Titel: Marketingmessung: entscheidungsproportionale Evidenz aufbauen.

Titel:

Marketingmessung: entscheidungsproportionale Evidenz aufbauen.

Beschreibung:

Instrumentierung, Diagnose, Experiment, Modellierung und Entscheidung in einer Evidenzarchitektur mit Unsicherheitsstufen verbinden.

Antwort:

Marketing zu messen heißt nicht, Kennzahlen zu vermehren. Eine Evidenzarchitektur verbindet vier Ebenen: verlässliche Instrumentierung, Beschreibung des Phänomens, Identifikation des Kontrafaktischen und Übertragung auf eine Entscheidung.
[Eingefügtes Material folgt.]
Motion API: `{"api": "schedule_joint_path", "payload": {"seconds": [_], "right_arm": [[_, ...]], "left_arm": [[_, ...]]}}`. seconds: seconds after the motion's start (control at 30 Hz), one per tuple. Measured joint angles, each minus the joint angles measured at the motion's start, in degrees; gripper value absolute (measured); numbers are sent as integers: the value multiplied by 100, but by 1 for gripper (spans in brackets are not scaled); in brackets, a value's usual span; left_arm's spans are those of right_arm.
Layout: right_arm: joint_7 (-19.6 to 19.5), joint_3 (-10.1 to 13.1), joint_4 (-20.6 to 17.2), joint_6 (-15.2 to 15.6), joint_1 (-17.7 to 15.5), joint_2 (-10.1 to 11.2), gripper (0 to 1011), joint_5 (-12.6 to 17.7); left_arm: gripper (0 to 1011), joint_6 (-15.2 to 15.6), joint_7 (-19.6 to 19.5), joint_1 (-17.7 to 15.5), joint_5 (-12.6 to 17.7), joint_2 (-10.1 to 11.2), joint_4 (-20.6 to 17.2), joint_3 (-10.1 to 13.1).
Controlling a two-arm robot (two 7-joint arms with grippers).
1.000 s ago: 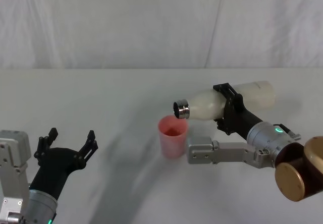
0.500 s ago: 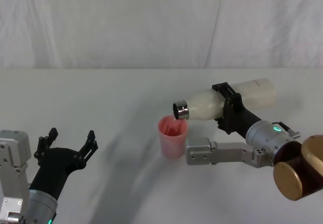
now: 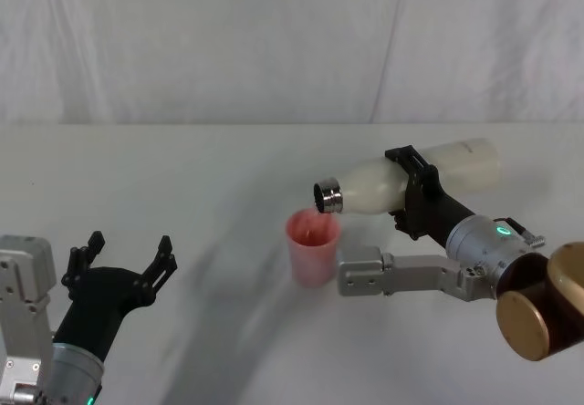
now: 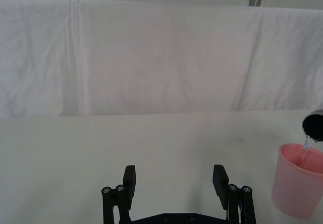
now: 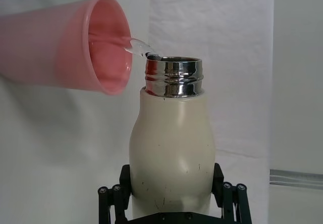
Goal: Grasp the thermos with one hand and pour water into the cup lid.
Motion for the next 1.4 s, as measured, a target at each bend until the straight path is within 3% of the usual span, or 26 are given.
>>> {"api": "schedule_joint_path", "payload": {"seconds": [1.4], "right_arm": [[77,-41,-117,27,19,46,950,-115]], "left_arm": [[1001,0,0,0,0,0,0,0]]}}
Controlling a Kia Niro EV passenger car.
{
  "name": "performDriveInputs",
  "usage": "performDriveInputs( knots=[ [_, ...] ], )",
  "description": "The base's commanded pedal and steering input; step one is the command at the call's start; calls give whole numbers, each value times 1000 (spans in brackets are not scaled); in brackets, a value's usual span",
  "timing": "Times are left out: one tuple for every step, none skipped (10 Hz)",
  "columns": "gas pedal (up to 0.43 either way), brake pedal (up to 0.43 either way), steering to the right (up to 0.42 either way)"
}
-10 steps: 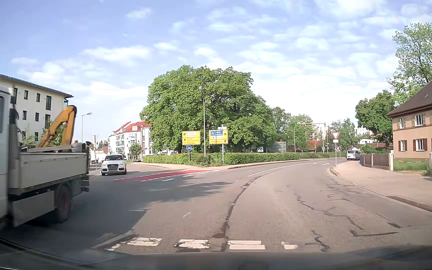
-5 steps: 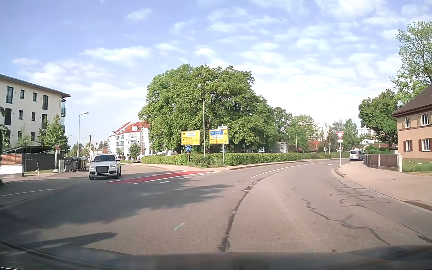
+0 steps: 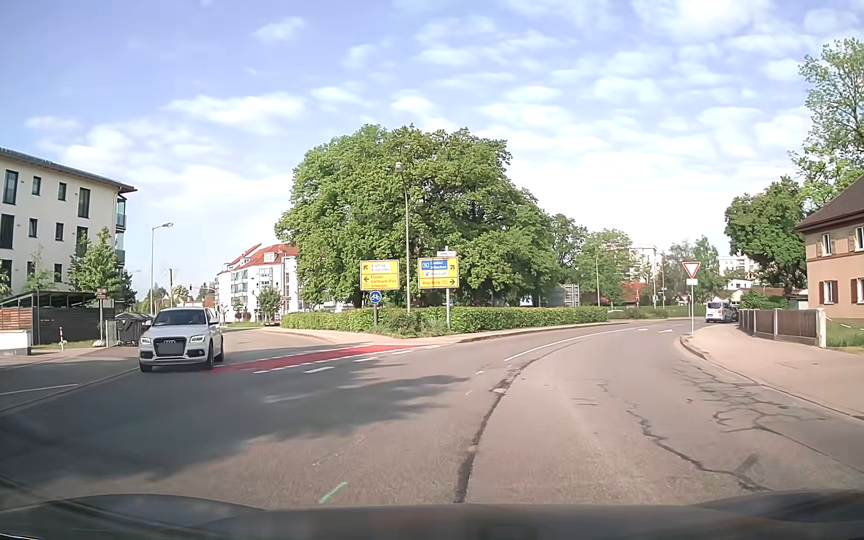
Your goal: Follow the waypoints while adhering to traffic rules and regulations
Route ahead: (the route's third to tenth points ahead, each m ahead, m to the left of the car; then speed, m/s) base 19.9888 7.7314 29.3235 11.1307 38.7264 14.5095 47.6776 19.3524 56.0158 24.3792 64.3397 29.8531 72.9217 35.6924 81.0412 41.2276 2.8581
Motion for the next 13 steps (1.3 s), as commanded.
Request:
performDriveInputs(
  knots=[
    [138, 0, -27],
    [138, 0, -35],
    [150, 0, -49],
    [150, 0, -63],
    [157, 0, -79],
    [189, 0, -94],
    [189, 0, -105],
    [189, 0, -110],
    [189, 0, -112],
    [189, 0, -112],
    [189, 0, -112],
    [189, 0, -111],
    [177, 0, -109]
  ],
)
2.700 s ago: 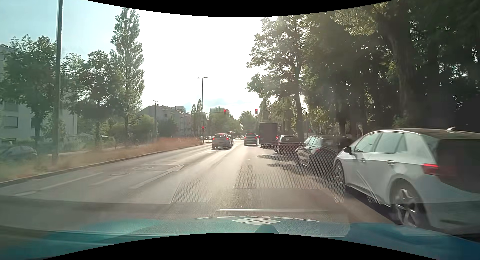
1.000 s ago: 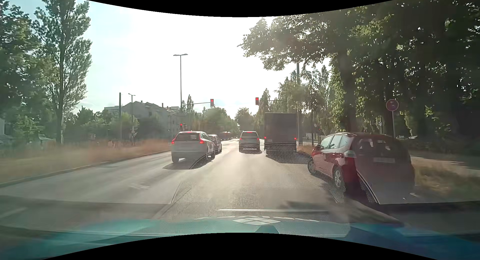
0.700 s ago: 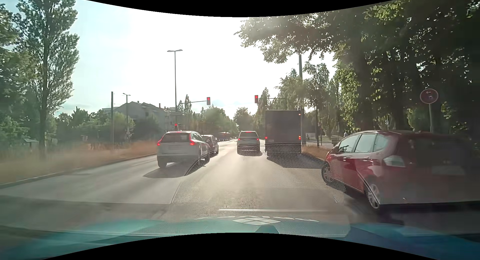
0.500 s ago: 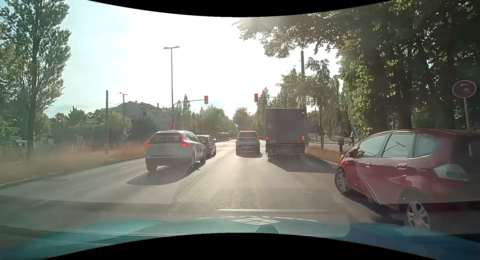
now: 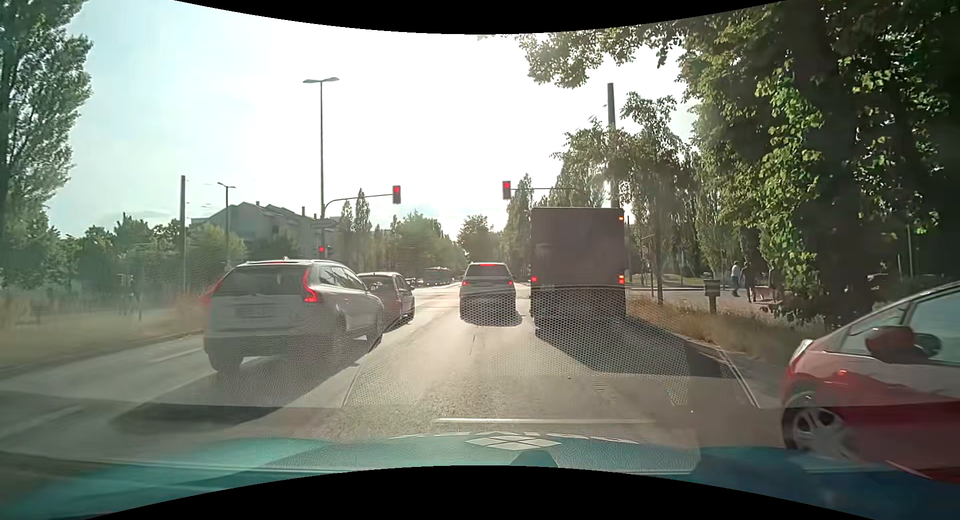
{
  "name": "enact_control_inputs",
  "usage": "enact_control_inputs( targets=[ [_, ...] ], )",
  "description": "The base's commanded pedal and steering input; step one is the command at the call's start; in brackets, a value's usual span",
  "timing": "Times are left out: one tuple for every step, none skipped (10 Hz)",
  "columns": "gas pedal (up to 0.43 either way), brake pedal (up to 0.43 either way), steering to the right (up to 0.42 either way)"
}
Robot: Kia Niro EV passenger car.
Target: Follow the waypoints while adhering to traffic rules and regulations
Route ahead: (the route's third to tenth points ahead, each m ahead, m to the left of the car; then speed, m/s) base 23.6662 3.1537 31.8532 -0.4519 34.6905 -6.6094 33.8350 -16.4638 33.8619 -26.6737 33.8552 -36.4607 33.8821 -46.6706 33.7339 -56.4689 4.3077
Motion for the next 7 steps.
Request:
enact_control_inputs(
  targets=[
    [0.000,0.134,0.086],
    [0.000,0.134,0.102],
    [0.000,0.134,0.118],
    [0.000,0.134,0.134],
    [0.000,0.110,0.153],
    [0.000,0.098,0.182],
    [0.000,0.098,0.207]
  ],
)
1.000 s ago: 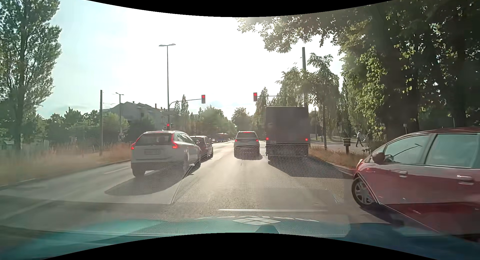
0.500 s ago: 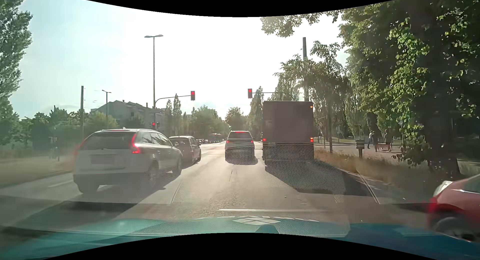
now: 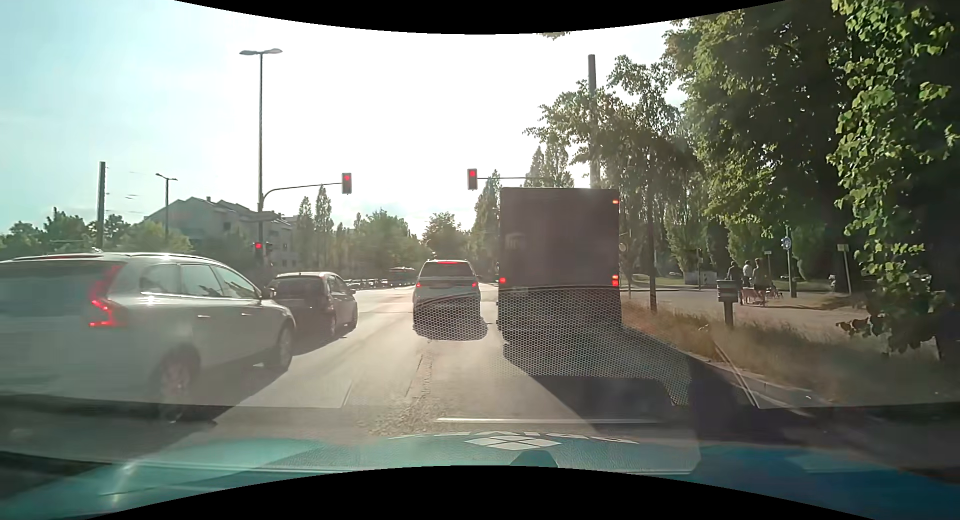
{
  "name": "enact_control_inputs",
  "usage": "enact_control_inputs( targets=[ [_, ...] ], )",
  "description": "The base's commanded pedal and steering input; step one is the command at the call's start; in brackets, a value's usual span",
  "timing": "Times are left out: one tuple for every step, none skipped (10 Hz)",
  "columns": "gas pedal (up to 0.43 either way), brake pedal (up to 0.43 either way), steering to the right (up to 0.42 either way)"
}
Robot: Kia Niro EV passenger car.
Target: Follow the waypoints while adhering to traffic rules and regulations
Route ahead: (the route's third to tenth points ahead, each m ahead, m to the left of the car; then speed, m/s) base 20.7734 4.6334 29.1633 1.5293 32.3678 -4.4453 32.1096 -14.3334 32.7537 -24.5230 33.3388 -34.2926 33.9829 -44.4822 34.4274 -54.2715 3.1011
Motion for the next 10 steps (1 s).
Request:
enact_control_inputs(
  targets=[
    [0.000,0.079,0.236],
    [0.000,0.073,0.250],
    [0.000,0.073,0.259],
    [0.000,0.049,0.268],
    [0.000,0.018,0.271],
    [0.000,0.000,0.268],
    [0.000,0.000,0.261],
    [0.000,0.000,0.255],
    [0.000,0.000,0.251],
    [0.000,0.006,0.251]
  ],
)
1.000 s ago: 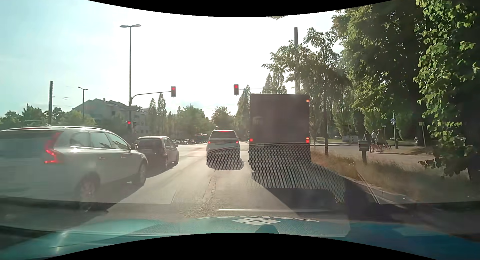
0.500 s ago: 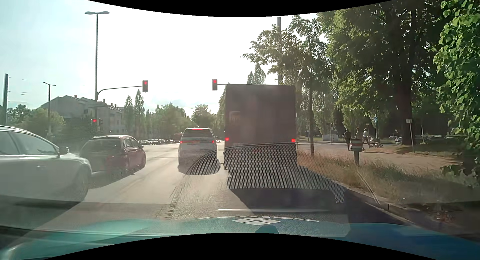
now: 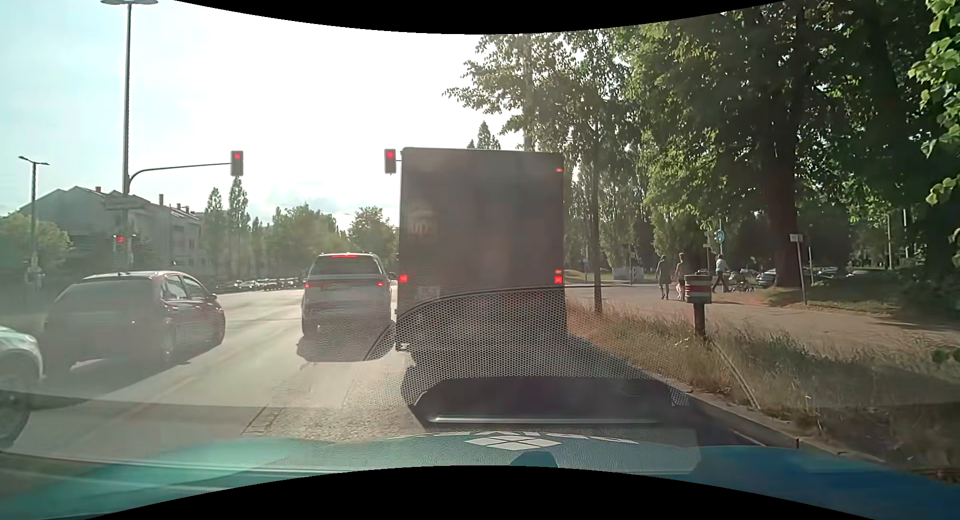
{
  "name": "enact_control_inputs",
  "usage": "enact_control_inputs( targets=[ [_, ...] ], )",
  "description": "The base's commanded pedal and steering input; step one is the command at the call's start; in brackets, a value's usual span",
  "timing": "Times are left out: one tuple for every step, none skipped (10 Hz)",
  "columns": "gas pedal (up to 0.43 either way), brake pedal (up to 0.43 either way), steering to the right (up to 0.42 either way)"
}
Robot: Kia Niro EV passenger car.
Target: Follow the waypoints while adhering to traffic rules and regulations
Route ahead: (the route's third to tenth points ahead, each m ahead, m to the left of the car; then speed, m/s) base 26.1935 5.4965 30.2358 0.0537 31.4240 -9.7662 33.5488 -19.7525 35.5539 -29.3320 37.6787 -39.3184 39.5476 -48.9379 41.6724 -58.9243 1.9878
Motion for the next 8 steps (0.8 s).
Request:
enact_control_inputs(
  targets=[
    [0.000,0.049,0.251],
    [0.000,0.085,0.247],
    [0.000,0.140,0.234],
    [0.000,0.183,0.214],
    [0.000,0.201,0.194],
    [0.000,0.232,0.168],
    [0.000,0.274,0.133],
    [0.000,0.280,0.096]
  ],
)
Ein Dashboard zeigt, was geschah, beweist aber nicht warum. Ein Experiment kann einen lokalen Effekt identifizieren, garantiert aber nicht dessen Übertragung auf andere Intensitäten. Qualität entsteht aus der Übereinstimmung von Frage, Design, Unsicherheit und finanzieller Exposition.

Methode und Entscheidung:

Die Entscheidung nach exponiertem Betrag, Reversibilität, Geschwindigkeit, Verlustasymmetrie und Wartekosten klassifizieren. Ökonomische Kennzahl, Einheit, Population, Fenster und Szenario ohne Aktion definieren und Biases kartieren, die Beobachtung vom Kontrafaktischen trennen. Instrumentierung, deskriptive Analyse, Quasi-Experiment, Experiment oder kalibriertes Modell wählen; erwartete Power, Unsicherheit, Kosten und Transportbereich berechnen. Beobachtung, Kausalschätzung, Extrapolation und Hypothese getrennt veröffentlichen und jeweils mit einer Start-, Stopp-, Pilot-, Sammel- oder Beibehaltungsregel verknüpfen. Mit Exposition und Irreversibilität steigt die erforderliche Evidenz.

Rechenbeispiel:

Eine nationale Kampagne über 1,2 Mio. € soll verlängert werden. Attribution zeigt ROAS 2,8, die Analyse vergleichbarer Gebiete einen Effekt zwischen 0,6 und 1,9. Ohne neue Evidenz beträgt die Wahrscheinlichkeit, eine unrentable Kampagne zu finanzieren, 35 %, bei 900 T€ Verlust. Erwarteter Verlust ohne Test: 35 % × 900 T€ = 315 T€. Ein Geo-Experiment kostet 45 T€, senkt die Fehlentscheidungswahrscheinlichkeit auf 8 % und lässt 72 T€ Restverlust. Brutto-Informationswert: 315 − 72 = 243 T€; Nettowert: 243 − 45 = 198 T€. Messung ist wirtschaftlich gerechtfertigt, garantiert aber keine perfekte Antwort. Vor Verlängerung testen und auf Basis der unteren Beitragsgrenze entscheiden, nicht des attribuierten ROAS.

Grenzen:

Der Informationswert hängt von Verlust- und Wahrscheinlichkeitsannahmen ab. Ein lokales Experiment lässt sich nicht immer national übertragen. Interferenz und Leakage schwächen das Kontrafaktische.